= PROBLEM DESCRIPTION =
With the pictures omitted, write out the entries that follow exactly as they stand.
EXERCISE INPUTS START
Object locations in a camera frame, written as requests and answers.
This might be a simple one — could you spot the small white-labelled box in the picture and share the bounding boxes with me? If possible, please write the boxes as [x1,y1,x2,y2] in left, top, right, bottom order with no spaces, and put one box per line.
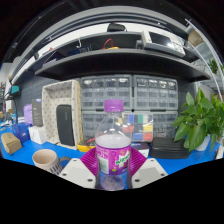
[130,142,151,159]

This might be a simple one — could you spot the green potted plant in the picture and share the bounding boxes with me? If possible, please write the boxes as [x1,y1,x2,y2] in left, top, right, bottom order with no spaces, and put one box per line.
[171,88,224,153]

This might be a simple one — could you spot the purple bag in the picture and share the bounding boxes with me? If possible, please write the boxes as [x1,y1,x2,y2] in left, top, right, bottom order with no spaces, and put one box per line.
[22,103,34,126]

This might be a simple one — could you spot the black wall shelf unit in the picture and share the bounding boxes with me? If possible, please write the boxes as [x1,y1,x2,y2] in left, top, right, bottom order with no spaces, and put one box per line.
[9,21,212,83]

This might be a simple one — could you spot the beige perforated tray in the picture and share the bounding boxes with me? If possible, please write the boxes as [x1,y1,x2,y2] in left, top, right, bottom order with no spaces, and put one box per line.
[41,79,83,151]

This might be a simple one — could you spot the grey small-parts drawer cabinet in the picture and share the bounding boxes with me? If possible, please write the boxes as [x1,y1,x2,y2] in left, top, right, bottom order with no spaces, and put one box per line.
[80,75,134,112]
[132,74,179,112]
[81,110,133,143]
[133,110,178,141]

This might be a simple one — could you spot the beige patterned mug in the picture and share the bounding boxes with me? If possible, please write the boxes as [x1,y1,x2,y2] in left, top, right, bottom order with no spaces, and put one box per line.
[31,148,72,176]

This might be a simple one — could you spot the dark grey flat box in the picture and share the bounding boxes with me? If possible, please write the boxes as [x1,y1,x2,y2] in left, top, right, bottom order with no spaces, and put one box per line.
[31,98,44,128]

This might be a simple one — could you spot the purple-capped clear drink bottle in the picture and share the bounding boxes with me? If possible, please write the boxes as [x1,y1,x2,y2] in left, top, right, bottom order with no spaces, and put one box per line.
[94,98,133,192]

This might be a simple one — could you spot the white box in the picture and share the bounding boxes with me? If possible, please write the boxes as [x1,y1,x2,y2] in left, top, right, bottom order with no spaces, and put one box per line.
[28,125,48,145]

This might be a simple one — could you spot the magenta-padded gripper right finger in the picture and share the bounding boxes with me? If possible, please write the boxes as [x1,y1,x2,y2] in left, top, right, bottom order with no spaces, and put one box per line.
[127,147,169,190]

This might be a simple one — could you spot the black rectangular speaker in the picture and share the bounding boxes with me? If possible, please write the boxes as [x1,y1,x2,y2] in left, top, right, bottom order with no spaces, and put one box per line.
[55,104,76,147]

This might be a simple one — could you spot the brown cardboard box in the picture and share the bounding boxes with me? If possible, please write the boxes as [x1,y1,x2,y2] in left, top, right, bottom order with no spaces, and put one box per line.
[0,132,23,156]

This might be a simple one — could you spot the black flat case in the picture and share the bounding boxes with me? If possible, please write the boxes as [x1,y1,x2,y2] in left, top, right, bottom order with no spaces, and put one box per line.
[148,137,192,160]

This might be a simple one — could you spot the white shelf unit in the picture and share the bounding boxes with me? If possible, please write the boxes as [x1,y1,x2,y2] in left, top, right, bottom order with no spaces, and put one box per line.
[184,18,224,159]

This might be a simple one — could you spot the clear organiser box colourful contents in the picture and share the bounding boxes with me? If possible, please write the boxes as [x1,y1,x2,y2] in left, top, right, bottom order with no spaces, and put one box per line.
[122,113,155,143]

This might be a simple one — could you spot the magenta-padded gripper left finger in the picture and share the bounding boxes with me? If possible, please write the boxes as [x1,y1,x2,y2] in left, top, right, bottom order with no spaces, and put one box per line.
[59,147,101,190]

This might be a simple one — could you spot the yellow multimeter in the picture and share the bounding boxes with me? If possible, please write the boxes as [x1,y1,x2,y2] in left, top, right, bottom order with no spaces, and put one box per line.
[76,138,98,153]

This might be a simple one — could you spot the blue box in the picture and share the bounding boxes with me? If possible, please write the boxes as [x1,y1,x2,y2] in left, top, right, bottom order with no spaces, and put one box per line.
[12,122,33,144]

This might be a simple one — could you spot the small white block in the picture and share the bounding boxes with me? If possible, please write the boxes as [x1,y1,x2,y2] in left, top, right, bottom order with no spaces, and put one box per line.
[215,145,224,160]

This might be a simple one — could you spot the teal device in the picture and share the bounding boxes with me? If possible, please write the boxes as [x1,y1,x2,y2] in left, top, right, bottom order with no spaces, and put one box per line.
[9,85,20,96]
EXERCISE INPUTS END
= SOLUTION FOR THIS EXERCISE =
Object locations in a camera frame, written as requests and answers.
This might be a simple one — could you spot the small white-labelled box in the picture and share the bounding boxes with me? If possible, please write the boxes as [x1,y1,x2,y2] in left, top, right, bottom order with no spaces, and put one box per line.
[130,142,151,159]

This might be a simple one — could you spot the green potted plant in the picture and share the bounding boxes with me? If possible, please write the boxes as [x1,y1,x2,y2] in left, top, right, bottom order with no spaces, and put one box per line.
[171,88,224,153]

This might be a simple one — could you spot the purple bag in the picture and share the bounding boxes with me? If possible, please write the boxes as [x1,y1,x2,y2] in left, top, right, bottom order with no spaces, and put one box per line.
[22,103,34,126]

This might be a simple one — could you spot the black wall shelf unit in the picture and share the bounding boxes with me? If possible, please write the boxes as [x1,y1,x2,y2] in left, top, right, bottom order with no spaces, and put one box per line.
[9,21,212,83]

This might be a simple one — could you spot the beige perforated tray in the picture and share the bounding boxes with me? If possible, please write the boxes as [x1,y1,x2,y2] in left, top, right, bottom order with no spaces, and put one box per line.
[41,79,83,151]

This might be a simple one — could you spot the grey small-parts drawer cabinet in the picture and share the bounding boxes with me? If possible, please write the boxes as [x1,y1,x2,y2] in left, top, right, bottom order with no spaces, and put one box per line.
[80,75,134,112]
[132,74,179,112]
[81,110,133,143]
[133,110,178,141]

This might be a simple one — could you spot the beige patterned mug in the picture and share the bounding boxes with me? If possible, please write the boxes as [x1,y1,x2,y2] in left, top, right, bottom order with no spaces, and put one box per line.
[31,148,72,176]

This might be a simple one — could you spot the dark grey flat box in the picture and share the bounding boxes with me? If possible, please write the boxes as [x1,y1,x2,y2] in left, top, right, bottom order with no spaces, and put one box per line.
[31,98,44,128]

This might be a simple one — could you spot the purple-capped clear drink bottle in the picture and share the bounding boxes with me? If possible, please write the boxes as [x1,y1,x2,y2] in left, top, right, bottom order with no spaces, and put one box per line.
[94,98,133,192]

This might be a simple one — could you spot the white box in the picture and share the bounding boxes with me? If possible, please write the boxes as [x1,y1,x2,y2] in left, top, right, bottom order with no spaces, and put one box per line.
[28,125,48,145]

This might be a simple one — could you spot the magenta-padded gripper right finger in the picture and share the bounding boxes with me? If possible, please write the boxes as [x1,y1,x2,y2] in left, top, right, bottom order with no spaces, and put one box per line.
[127,147,169,190]

This might be a simple one — could you spot the black rectangular speaker in the picture and share the bounding boxes with me? If possible, please write the boxes as [x1,y1,x2,y2] in left, top, right, bottom order with no spaces, and put one box per line.
[55,104,76,147]

This might be a simple one — could you spot the brown cardboard box in the picture and share the bounding boxes with me? If possible, please write the boxes as [x1,y1,x2,y2] in left, top, right, bottom order with no spaces, and put one box per line.
[0,132,23,156]

This might be a simple one — could you spot the black flat case in the picture and share the bounding boxes with me? If possible, please write the boxes as [x1,y1,x2,y2] in left, top, right, bottom order with no spaces, and put one box per line.
[148,137,192,160]

This might be a simple one — could you spot the white shelf unit in the picture and share the bounding boxes with me? If possible, please write the boxes as [x1,y1,x2,y2] in left, top, right, bottom order with no spaces, and put one box per line.
[184,18,224,159]

This might be a simple one — could you spot the clear organiser box colourful contents in the picture and share the bounding boxes with me? If possible, please write the boxes as [x1,y1,x2,y2] in left, top, right, bottom order with no spaces, and put one box per line.
[122,113,155,143]

This might be a simple one — could you spot the magenta-padded gripper left finger in the picture and share the bounding boxes with me? If possible, please write the boxes as [x1,y1,x2,y2] in left, top, right, bottom order with no spaces, and put one box per line.
[59,147,101,190]

This might be a simple one — could you spot the yellow multimeter in the picture and share the bounding boxes with me? If possible, please write the boxes as [x1,y1,x2,y2] in left, top, right, bottom order with no spaces, and put one box per line.
[76,138,98,153]

This might be a simple one — could you spot the blue box in the picture and share the bounding boxes with me? If possible, please write the boxes as [x1,y1,x2,y2] in left, top, right, bottom order with no spaces, and put one box per line.
[12,122,33,144]

This might be a simple one — could you spot the small white block in the picture and share the bounding boxes with me? If possible, please write the boxes as [x1,y1,x2,y2] in left, top, right, bottom order with no spaces, and put one box per line.
[215,145,224,160]

This might be a simple one — could you spot the teal device in the picture and share the bounding boxes with me? If possible, please write the boxes as [x1,y1,x2,y2] in left, top, right, bottom order with no spaces, and put one box per line.
[9,85,20,96]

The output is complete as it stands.